Configure the repository for the management node:

cd /root
source lico_env.local
source intel-graphic_env.local 
mkdir -p $intel_graphics_repo_dir
tar -xvf intel_graphics.el8.x86_64.tgz -C $intel_graphics_repo_dir
rm -rf $link_intel_graphics_repo_dir
ln -s $intel_graphics_repo_dir $link_intel_graphics_repo_dir
$link_intel_graphics_repo_dir/mklocalrepo.sh

Attention: Before running the commands, ensure that the management node has configured a local operating system repository for the above and the subsequent actions.

Step 4.

Configure the repository for other nodes:

cp /etc/yum.repos.d/intel-graphics.repo $share_installer_dir
sed -i '/^baseurl=/d' $share_installer_dir/intel-graphics.repo
sed -i '/^gpgkey=/d' $share_installer_dir/intel-graphics.repo
sed -i "/name=Intel-graphics/a\baseurl=http://${sms_name}\
${link_intel_graphics_repo_dir}/graphics/rhel/8.6" $share_installer_dir/intel-graphics.repo

sed -i "/name=Intel-graphics/a\gpgkey=http://${sms_name}\
${link_intel_graphics_repo_dir}/intel-graphics.key" $share_installer_dir/intel-graphics.repo

nodeshell  all cp $share_installer_dir/intel-graphics.repo /etc/yum.repos.d/
nodeshell  compute dnf clean all
nodeshell  compute dnf makecache

Intel GPU driver installation

The GPU driver should be installed on each GPU compute node. If only a subset of nodes is installed with GPUs, replace the compute argument in nodeshell commands with the corresponding node range of GPU nodes.

nodeshell compute dnf install -y openssl-devel gcc bison flex bc bzip2-devel elfutils-libelf-devel rsync \

rpm-build make perl lz4 redhat-lsb-core patch dkms

Install Linux kernel header files in compute node

dnf install -y kernel-devel-$(uname -r)  kernel-headers-$(uname -r)

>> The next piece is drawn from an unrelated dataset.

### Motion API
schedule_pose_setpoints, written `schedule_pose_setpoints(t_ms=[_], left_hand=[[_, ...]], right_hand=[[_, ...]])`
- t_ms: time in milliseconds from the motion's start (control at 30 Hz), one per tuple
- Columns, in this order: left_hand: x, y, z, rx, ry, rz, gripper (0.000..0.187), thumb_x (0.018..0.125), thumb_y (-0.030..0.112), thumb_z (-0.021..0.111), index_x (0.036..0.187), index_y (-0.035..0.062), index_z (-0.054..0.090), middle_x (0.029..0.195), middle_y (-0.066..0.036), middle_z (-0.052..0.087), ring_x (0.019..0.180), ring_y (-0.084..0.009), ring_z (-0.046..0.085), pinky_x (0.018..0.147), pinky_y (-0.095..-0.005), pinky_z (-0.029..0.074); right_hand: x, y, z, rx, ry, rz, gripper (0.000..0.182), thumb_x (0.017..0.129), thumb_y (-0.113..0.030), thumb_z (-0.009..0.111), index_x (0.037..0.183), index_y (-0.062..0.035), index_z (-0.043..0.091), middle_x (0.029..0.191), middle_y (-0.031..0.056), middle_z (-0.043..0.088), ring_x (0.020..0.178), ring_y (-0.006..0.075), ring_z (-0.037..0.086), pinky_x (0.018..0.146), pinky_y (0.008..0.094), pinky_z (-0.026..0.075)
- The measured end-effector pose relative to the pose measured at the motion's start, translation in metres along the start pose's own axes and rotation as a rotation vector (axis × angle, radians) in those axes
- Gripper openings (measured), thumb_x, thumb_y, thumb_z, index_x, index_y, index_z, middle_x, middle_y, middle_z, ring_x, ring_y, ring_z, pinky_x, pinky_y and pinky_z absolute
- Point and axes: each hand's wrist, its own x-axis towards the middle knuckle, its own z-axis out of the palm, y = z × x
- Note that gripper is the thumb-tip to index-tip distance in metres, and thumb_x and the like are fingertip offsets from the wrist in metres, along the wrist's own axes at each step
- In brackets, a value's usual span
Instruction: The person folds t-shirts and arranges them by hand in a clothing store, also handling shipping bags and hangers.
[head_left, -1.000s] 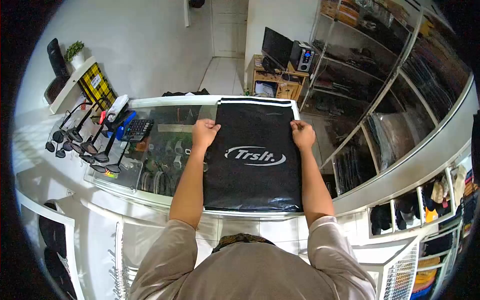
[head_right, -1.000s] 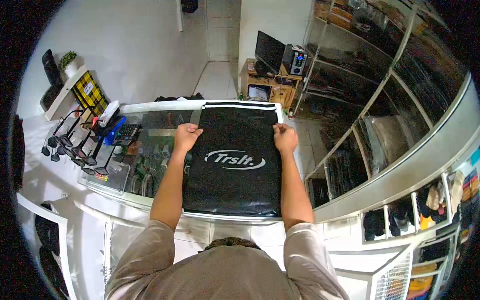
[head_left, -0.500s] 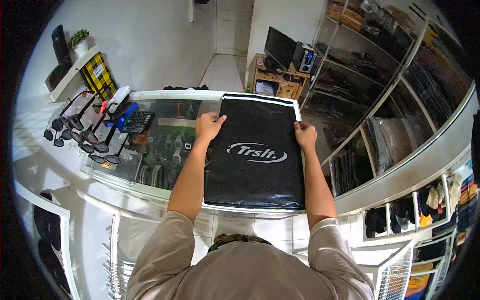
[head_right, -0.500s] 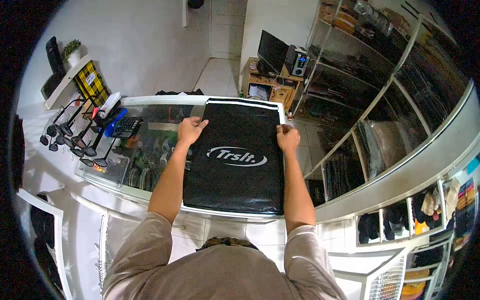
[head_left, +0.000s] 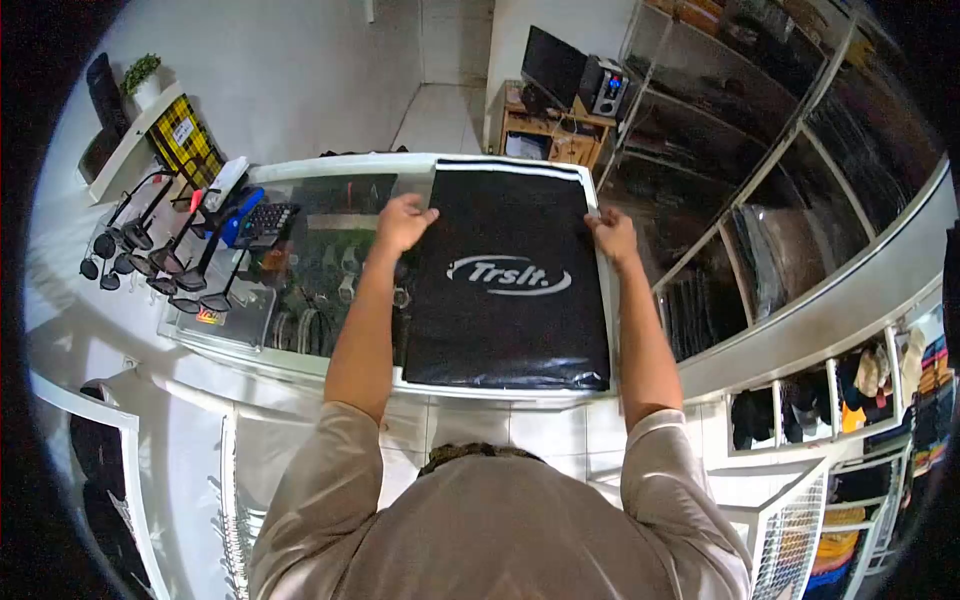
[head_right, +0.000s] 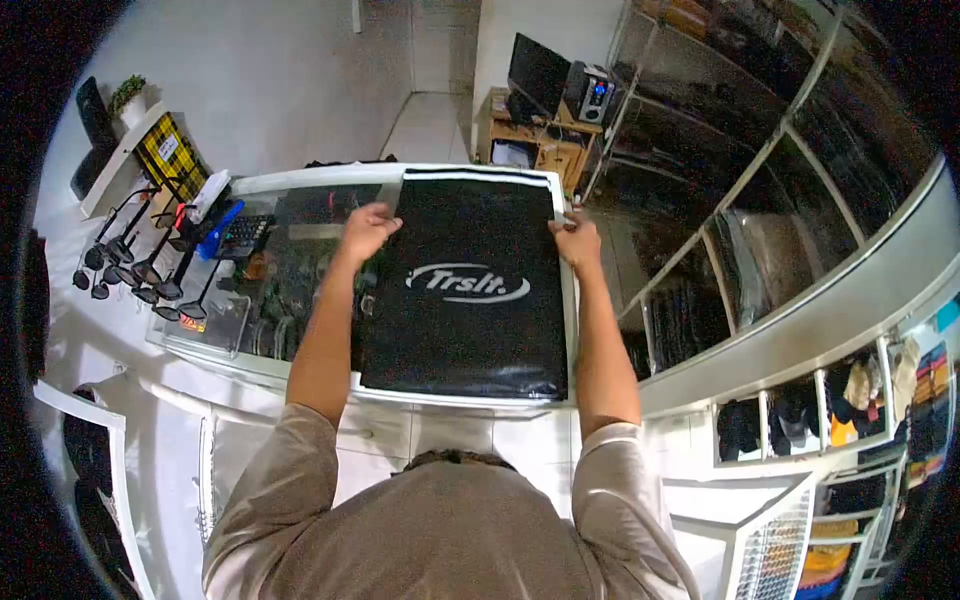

Install DKMS kernel modules

nodeshell compute dnf install intel-i915-dkms \
  intel-dmabuf-dkms \
  intel-platform-vsec-dkms \
  intel-platform-cse-dkms

Install GPU software packages

nodeshell compute dnf install \
 intel-opencl intel-media intel-mediasdk libmfxgen1 libvpl2\
  level-zero intel-level-zero-gpu mesa-dri-drivers mesa-vulkan-drivers \
  mesa-vdpau-drivers libdrm mesa-libEGL mesa-libgbm mesa-libGL \
  mesa-libxatracker  libvpl-tools intel-metrics-discovery \
  intel-metrics-library intel-igc-core intel-igc-cm \
  libva libva-utils  intel-gmmlib intel-cmemu libmetee intel-gsc  

Install developer packages

If you will be doing development, you may want to install optional development packages. oneAPI users will need to install these packages for some of the oneAPI tools to function correctly:

nodeshell compute dnf install --refresh \
  intel-igc-opencl-devel \
  level-zero-devel \
  intel-gsc-devel \
  libmetee-devel  

Reboot the system for these changes to take effect

nodeshell compute reboot

Install Intel XPU Manager

Intel XPU Manager package should be installed on each GPU compute node.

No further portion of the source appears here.